### WHAT TO DO
Your job is to print, exactly, the lines in the data below from the line with "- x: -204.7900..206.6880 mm" through the line with "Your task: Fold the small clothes", both included, and to omit any picture.

### DATA EXCERPT
↓

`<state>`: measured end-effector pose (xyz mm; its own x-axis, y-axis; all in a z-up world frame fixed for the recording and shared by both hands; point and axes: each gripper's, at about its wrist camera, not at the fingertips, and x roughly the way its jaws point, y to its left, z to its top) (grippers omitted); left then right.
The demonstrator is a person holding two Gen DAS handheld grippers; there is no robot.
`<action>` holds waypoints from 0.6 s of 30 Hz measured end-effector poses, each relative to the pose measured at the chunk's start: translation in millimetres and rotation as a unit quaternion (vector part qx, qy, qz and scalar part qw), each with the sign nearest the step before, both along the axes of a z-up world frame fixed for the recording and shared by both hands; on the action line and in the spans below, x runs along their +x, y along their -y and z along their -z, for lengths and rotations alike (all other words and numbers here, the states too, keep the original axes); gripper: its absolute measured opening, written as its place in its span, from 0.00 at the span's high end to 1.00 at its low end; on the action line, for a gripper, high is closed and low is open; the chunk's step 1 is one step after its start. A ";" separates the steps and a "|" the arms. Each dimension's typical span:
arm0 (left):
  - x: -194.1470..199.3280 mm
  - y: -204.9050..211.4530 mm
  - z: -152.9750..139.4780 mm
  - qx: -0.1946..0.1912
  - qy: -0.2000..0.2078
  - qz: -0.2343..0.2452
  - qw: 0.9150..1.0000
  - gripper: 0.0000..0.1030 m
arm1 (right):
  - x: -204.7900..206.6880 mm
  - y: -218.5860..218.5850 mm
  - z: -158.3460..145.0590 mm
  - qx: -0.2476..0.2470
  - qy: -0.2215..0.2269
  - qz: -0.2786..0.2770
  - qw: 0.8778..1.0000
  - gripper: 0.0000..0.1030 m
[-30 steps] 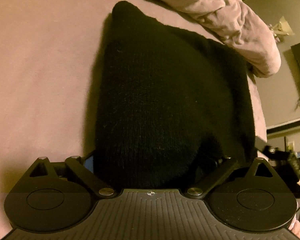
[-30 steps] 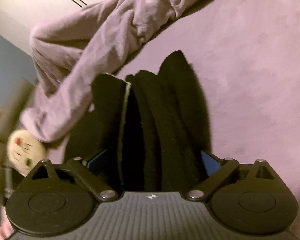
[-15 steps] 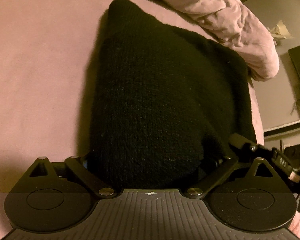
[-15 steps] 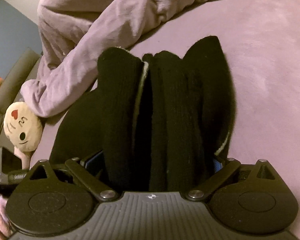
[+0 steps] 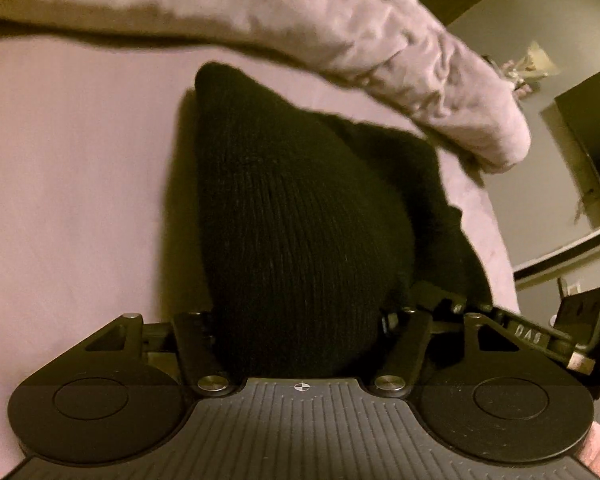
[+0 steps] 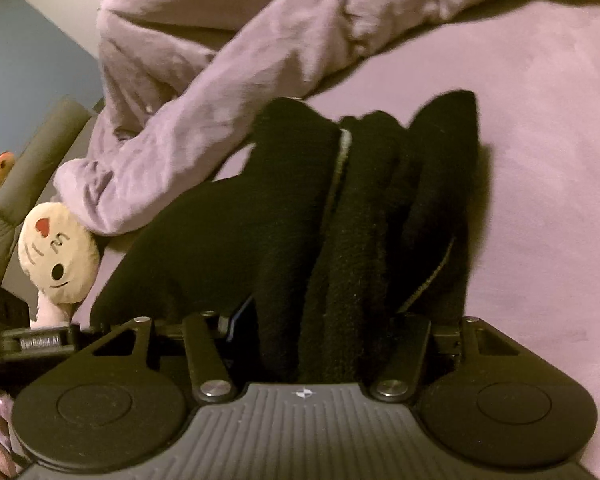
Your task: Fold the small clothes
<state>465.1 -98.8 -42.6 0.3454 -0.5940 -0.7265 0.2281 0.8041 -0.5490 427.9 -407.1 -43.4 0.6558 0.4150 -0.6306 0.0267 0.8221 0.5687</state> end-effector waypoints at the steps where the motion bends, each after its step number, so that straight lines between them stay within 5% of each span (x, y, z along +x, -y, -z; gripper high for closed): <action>1: -0.3 -1.9 -5.2 0.000 0.008 -0.002 1.000 0.36 | -0.1 -3.9 -2.8 0.003 0.002 -0.003 1.000 0.43; 6: -8.5 -30.1 -28.2 0.015 0.047 -0.013 0.999 0.36 | 0.7 -31.8 -11.9 0.025 0.019 -0.039 0.999 0.44; 10: -20.0 -61.2 -12.6 0.022 0.007 -0.034 0.999 0.33 | -1.9 -44.3 -5.4 0.039 0.018 -0.043 0.998 0.41; 14: -31.6 -79.5 4.4 0.060 -0.026 -0.052 0.996 0.28 | -16.3 -37.3 -9.9 -0.024 0.000 0.016 1.000 0.32; 18: -47.4 -89.8 -12.4 0.102 0.033 -0.062 0.992 0.23 | -45.7 -36.5 -29.4 -0.097 0.008 0.093 0.991 0.32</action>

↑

### FINISHED TASK
  - x: -204.7900..206.6880 mm
  - y: -218.5860..218.5850 mm
  - z: -158.3460..145.0590 mm
  - qx: -0.2476..0.2470
  - qy: -0.2215..0.2269
  - qz: -0.2786..0.2770
  - qw: 0.8778..1.0000
  - gripper: 0.0000..0.1030 m
[-30 steps] 
[-30 steps] 
[-15 steps] 
[-15 steps] 
[+0 steps] 
[+0 steps] 
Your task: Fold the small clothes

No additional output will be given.